In Virginia, like most US states, it is not only police who get to carry guns and chase criminals.
Christian says: “Every boy, every man wants to have the gun and go kicking in doors.
“It’s exciting being like that but I prefer being the undercover detective kind of guy.”
He says he is not a typical bounty hunter and has a low opinion of some others who seem to delight in the macho violence of the job.
Christian moved to the US seven years ago to track down his American father.
He had been getting into a lot of trouble at home and could not get a job.
“Plus I thought Americans always looked a lot cooler in movies so I thought I’d give it a try,” he says.
In the BBC documentary – The Scottish Bounty Hunter – Christian tells how he felt the need to escape his home town because he was taking “a lot of ecstasy” during “week-long parties”.
“There was bugger all else to do,” he says.
“I feel like in Scotland I was supposed to die there.”
His mother tells the programme she is pleased he left.
She says: “They were getting into trouble with the police and drinking and hanging around with the wrong people.
“Brechin doesn’t have anything going for it really.
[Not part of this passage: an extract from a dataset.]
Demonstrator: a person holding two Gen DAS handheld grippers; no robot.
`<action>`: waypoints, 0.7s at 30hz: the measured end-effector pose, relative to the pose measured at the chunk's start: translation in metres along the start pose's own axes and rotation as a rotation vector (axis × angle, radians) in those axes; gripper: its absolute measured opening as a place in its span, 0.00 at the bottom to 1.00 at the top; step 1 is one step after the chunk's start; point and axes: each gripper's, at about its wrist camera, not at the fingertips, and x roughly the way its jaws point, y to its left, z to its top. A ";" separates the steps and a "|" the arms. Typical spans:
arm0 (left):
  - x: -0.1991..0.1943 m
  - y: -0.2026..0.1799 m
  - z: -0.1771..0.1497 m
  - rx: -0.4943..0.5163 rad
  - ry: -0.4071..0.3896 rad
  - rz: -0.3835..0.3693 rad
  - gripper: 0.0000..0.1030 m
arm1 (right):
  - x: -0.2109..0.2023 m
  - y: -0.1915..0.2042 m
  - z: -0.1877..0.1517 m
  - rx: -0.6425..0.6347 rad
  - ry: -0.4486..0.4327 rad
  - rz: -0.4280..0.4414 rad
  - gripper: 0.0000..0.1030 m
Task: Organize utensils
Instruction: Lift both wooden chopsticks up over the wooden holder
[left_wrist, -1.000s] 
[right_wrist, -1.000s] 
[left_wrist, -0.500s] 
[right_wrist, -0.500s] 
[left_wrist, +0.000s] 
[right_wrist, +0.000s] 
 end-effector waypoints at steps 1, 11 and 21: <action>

There’s not a lot of work in the area. It’s like some place to sleep now.
“There’s no potential here for young people.”
Christian sees similar problems in Virginia.
About 80% of the jobs he gets as a bounty hunter are drugs related.
He says he wants to help offenders and their families get back to a normal life but he gets paid for finding and putting people back in jail.
He says: “I can’t feel sorry for anyone or I’d just end up taking handcuffs off everybody.
“I’ve thought about taking them off many times and letting folk go but I can’t do that. This is what I signed up for.”
Christian can use lots of different methods to track people down but his first port of call is Facebook, which can give him clues to where people like to go and who they might be with.
He says he caught a women in Maryland because she used Facebook “check in”.
Christian says he knew she was going to a beauty school but didn’t know which one.
“She would ‘check in’ at this coffee shop every single morning,” he says.
“Every morning she was there at the same time ‘Getting coffee on my way to school’ – on Monday, Tuesday, Wednesday.
“On the Thursday – no check in. Because I checked her into Winchester jail.”
As well as getting paid to put people in jail, Christian makes money getting people out.
Four years ago he started lending bail money as a bondsman himself.
In an average week he’ll track down five or six people and bail even more out of jail.
‘Can’t handle the stress’
He says the job is stressful, dangerous and exhausting.
“Bounty hunters don’t last very long,” he says.
“I only know of three or four who have been in it as long as I have.
“They either can’t handle the hours or can’t handle the stress.”
But Christian says he keeps doing it because it is a chance to help people turn their life around.
He says: “I’ve got a lot of relationships with people who might end up going off the rails if I left.
“This is a job you can’t do half-arsed.
“You are either going to be a bounty hunter full time or you are not going to be one at all.
“I’ve tried to get out of it two or three times but I just can’t seem to stop doing it.”